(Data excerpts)
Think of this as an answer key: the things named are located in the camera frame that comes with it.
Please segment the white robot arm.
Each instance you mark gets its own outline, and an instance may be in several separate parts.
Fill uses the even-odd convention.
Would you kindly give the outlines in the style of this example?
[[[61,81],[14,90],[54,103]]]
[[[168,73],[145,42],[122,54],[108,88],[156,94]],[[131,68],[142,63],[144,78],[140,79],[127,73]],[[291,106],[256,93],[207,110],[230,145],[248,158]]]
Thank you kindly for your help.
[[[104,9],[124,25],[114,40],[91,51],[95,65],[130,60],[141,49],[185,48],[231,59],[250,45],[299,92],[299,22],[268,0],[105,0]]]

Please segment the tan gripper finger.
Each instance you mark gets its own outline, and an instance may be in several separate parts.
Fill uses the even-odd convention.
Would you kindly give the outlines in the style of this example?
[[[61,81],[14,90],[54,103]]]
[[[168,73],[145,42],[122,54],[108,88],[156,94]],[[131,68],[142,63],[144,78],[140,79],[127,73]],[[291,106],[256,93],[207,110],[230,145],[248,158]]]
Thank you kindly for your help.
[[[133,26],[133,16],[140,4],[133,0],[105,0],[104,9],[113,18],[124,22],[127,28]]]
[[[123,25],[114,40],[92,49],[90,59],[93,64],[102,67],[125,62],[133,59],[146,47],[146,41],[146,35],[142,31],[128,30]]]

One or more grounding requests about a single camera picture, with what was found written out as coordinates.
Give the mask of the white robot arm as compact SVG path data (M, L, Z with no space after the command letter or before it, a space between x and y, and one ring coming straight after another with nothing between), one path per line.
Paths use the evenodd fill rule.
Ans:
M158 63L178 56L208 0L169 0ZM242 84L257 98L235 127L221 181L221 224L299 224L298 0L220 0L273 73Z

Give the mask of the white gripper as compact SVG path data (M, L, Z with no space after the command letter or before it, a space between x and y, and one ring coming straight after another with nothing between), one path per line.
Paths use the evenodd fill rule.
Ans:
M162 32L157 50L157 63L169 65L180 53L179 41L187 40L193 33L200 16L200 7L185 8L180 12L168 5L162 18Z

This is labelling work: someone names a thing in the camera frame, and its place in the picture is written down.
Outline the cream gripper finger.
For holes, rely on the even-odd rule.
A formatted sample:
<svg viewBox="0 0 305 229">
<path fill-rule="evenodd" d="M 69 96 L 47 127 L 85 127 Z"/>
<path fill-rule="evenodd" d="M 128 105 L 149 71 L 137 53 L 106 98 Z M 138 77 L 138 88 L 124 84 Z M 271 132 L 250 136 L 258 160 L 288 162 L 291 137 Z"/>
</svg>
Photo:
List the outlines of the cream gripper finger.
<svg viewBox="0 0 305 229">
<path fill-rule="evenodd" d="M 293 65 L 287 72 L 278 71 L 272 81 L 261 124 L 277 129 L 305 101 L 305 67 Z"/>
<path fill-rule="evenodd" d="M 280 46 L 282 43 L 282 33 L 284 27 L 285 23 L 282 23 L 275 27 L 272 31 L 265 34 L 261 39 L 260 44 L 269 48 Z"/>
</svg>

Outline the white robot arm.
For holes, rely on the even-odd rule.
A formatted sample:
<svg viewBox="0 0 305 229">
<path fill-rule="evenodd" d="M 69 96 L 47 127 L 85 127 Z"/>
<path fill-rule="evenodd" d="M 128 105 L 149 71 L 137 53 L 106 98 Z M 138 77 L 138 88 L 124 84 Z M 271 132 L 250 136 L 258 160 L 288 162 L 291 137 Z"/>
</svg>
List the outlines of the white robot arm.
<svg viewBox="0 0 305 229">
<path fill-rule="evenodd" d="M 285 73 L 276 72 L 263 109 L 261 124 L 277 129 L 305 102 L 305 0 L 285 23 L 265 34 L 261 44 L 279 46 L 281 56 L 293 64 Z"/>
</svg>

▸ **Instructions for the task**
Reproduce every record above exactly.

▸ **Exercise result**
Think of this as an answer key: the things named are located in the camera frame that comes with it.
Please segment the white robot arm.
Each instance you mark gets its own outline, and an instance may be in several separate parts.
Fill uses the even-odd convention.
Would you kindly give the outlines in the style of this example?
[[[61,81],[14,90],[54,103]]]
[[[168,73],[145,42],[122,54],[108,88],[156,94]],[[131,68],[142,63],[144,78],[140,79],[127,73]],[[291,106],[256,93],[207,110],[230,145],[248,158]]]
Thank you kindly for your help.
[[[104,9],[124,25],[114,40],[91,51],[95,65],[130,60],[141,49],[185,48],[231,59],[250,45],[299,92],[299,22],[268,0],[105,0]]]

Please segment the tan gripper finger.
Each instance you mark gets its own outline, and an instance may be in several separate parts.
Fill uses the even-odd convention.
Would you kindly give the outlines in the style of this example?
[[[61,81],[14,90],[54,103]]]
[[[168,73],[145,42],[122,54],[108,88],[156,94]],[[131,68],[142,63],[144,78],[140,79],[127,73]],[[291,106],[256,93],[207,110],[230,145],[248,158]]]
Thank you kindly for your help.
[[[133,26],[133,16],[140,4],[133,0],[105,0],[104,9],[113,18],[124,22],[127,28]]]
[[[123,25],[114,40],[92,49],[90,59],[93,64],[102,67],[125,62],[133,59],[146,47],[146,41],[146,35],[142,31],[128,30]]]

One or more grounding requests about a single camera picture, with what was found written out as coordinates.
Give the mask of the white robot arm as compact SVG path data (M, L, Z with no space after the command letter or before it, a space between x and y, and one ring coming straight after another with nothing between), one path per line.
Paths use the evenodd fill rule.
Ans:
M158 63L178 56L208 0L169 0ZM242 84L257 98L235 127L221 181L221 224L299 224L298 0L220 0L273 73Z

Give the mask of the white gripper as compact SVG path data (M, L, Z with no space after the command letter or before it, a space between x and y, and one ring coming straight after another with nothing between), one path per line.
Paths use the evenodd fill rule.
Ans:
M162 32L157 50L157 63L169 65L180 53L179 41L187 40L193 33L200 16L200 7L185 8L180 12L168 5L162 18Z

This is labelling work: someone names a thing in the camera frame, and its place in the picture is written down.
Outline the cream gripper finger.
For holes, rely on the even-odd rule.
A formatted sample:
<svg viewBox="0 0 305 229">
<path fill-rule="evenodd" d="M 69 96 L 47 127 L 85 127 Z"/>
<path fill-rule="evenodd" d="M 128 105 L 149 71 L 137 53 L 106 98 Z M 138 77 L 138 88 L 124 84 Z M 271 132 L 250 136 L 258 160 L 288 162 L 291 137 Z"/>
</svg>
Photo:
List the outlines of the cream gripper finger.
<svg viewBox="0 0 305 229">
<path fill-rule="evenodd" d="M 293 65 L 287 72 L 278 71 L 272 81 L 261 124 L 277 129 L 305 101 L 305 67 Z"/>
<path fill-rule="evenodd" d="M 280 46 L 282 43 L 282 33 L 284 27 L 285 23 L 282 23 L 275 27 L 272 31 L 265 34 L 261 39 L 260 44 L 269 48 Z"/>
</svg>

Outline the white robot arm.
For holes, rely on the even-odd rule.
A formatted sample:
<svg viewBox="0 0 305 229">
<path fill-rule="evenodd" d="M 69 96 L 47 127 L 85 127 Z"/>
<path fill-rule="evenodd" d="M 128 105 L 149 71 L 137 53 L 106 98 Z M 138 77 L 138 88 L 124 84 Z M 271 132 L 250 136 L 258 160 L 288 162 L 291 137 Z"/>
</svg>
List the outlines of the white robot arm.
<svg viewBox="0 0 305 229">
<path fill-rule="evenodd" d="M 285 73 L 276 72 L 263 109 L 261 124 L 277 129 L 305 102 L 305 0 L 285 23 L 265 34 L 261 44 L 279 46 L 281 56 L 293 64 Z"/>
</svg>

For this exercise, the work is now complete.